When I arrived at the breakfast room, I could tell from Father’s frown his mood had only improved slightly from the previous night. I chose to finish off my toast and tea—my own unease had curtailed my appetite—and retreat upstairs, only to pause before I reached the second floor. I had no interest in returning to the third floor, nor tiptoeing around Father. I had almost decided to pass the time on the stairs when Constance appeared.
“What are you doin’ just standin’ there?” Before I could answer, her mouth thinned to a straight line. “You forgot again, didn’t you?”
I swallowed several times but found my mouth dry despite my efforts. I’d forgotten about our scheduled rehearsal and lesson. She crossed her arms when I hesitated in my response.
“I’m sorry. I truly am. But you see, a lot happened last night.” I quickly summarized finding the camp, encountering Miss Bowen and Mr. Dunn, and learning about Colonel Williams’s fabrications. I concluded with, “I know what Father extracts from Colonel Williams will be important, and I just wish I could hear it for myself.”
She tilted her head and studied me for a moment. “Where do you think he’ll speak to him?”
“His office, most likely. That’s where we took Miss Bowen last night.”
“It’s next to the library?”
“Yes, but how do you—?”
“’Cause the servants talk. That’s why. Emily and Father, they talk sometimes in front of me.” She snorted as if the thought was distasteful to her. “Like I wasn’t there.”
“Talk? About what?”
“About what goes on here.”
“You mean they spy on us?”
“Not necessarily spy, but they do know a lot of what goes on here. Just like they don’t always see me, your family doesn’t always see them. Of course, sometimes, they know how to hear what goes on in one room by bein’ at a certain place in another. Like there’s a spot in the library where if you stand there, you can hear what’s goin’ on in the office.”
In response to my wide-eyed stare, she shrugged her shoulders. I wasn’t sure whether I was more surprised at her revelation of our servants’ eavesdropping or that she was aware of it.
Constance and I squeezed next to each other in a space at the end of a bookcase next to the outside window. The velvet forest-green curtains, pulled back to allow the weak winter sunlight, hid us from anyone’s view. Because the library and the office shared a window (at some point, a former Holmes had created the two rooms by adding a wall), conversations in one could be heard in the other. The curtains usually muffled such sounds, but someone had stumbled onto this fact and now the staff seemed to know.
We’d sneaked back down using the servants’ staircase and slipped into the library after observing Father, Ernest, and the colonel cross the foyer from the breakfast room. Just as I had been excluded, my father had chosen not to include Mother either. I knew she would consider the action a direct slight, but at the same time, without her audience, the men might speak more freely. At least, I’m sure that was the argument he would have used with her.

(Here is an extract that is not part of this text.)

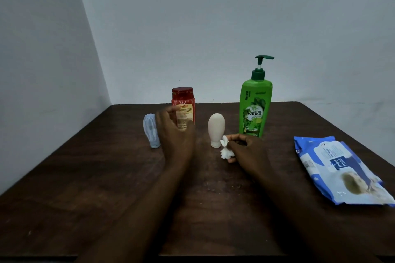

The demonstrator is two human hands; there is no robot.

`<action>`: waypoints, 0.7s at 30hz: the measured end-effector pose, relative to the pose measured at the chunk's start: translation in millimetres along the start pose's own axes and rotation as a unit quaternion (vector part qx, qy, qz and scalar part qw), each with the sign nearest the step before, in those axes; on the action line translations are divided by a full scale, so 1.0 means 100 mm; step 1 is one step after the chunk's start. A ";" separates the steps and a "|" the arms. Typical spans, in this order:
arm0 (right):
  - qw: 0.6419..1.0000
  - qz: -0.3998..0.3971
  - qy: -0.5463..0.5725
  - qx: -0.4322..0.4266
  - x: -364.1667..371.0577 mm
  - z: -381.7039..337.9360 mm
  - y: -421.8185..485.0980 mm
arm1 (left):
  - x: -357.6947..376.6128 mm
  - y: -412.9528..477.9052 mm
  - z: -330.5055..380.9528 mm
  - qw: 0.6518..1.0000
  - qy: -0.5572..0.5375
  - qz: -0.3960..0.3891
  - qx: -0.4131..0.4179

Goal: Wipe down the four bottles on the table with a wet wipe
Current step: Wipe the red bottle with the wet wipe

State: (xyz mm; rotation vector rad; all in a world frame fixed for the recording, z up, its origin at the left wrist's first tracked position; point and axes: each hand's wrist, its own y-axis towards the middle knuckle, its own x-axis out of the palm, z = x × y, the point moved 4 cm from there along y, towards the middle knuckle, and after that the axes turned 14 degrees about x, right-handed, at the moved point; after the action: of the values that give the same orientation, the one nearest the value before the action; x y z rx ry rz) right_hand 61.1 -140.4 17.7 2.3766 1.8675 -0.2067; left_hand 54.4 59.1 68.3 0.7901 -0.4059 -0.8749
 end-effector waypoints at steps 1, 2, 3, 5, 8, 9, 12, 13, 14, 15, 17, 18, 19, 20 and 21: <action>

Now, in such close contact with my friend, I found it somewhat difficult to concentrate on what was happening in the other room. In addition to the dust from the curtains and the aroma of lemon oil the servants used to treat the wood paneling, the tang of the soap used to wash Constance’s clothes and the scent of winter’s sharp wind in her hair called my attention to her instead of the disembodied voices drifting in from my father’s office.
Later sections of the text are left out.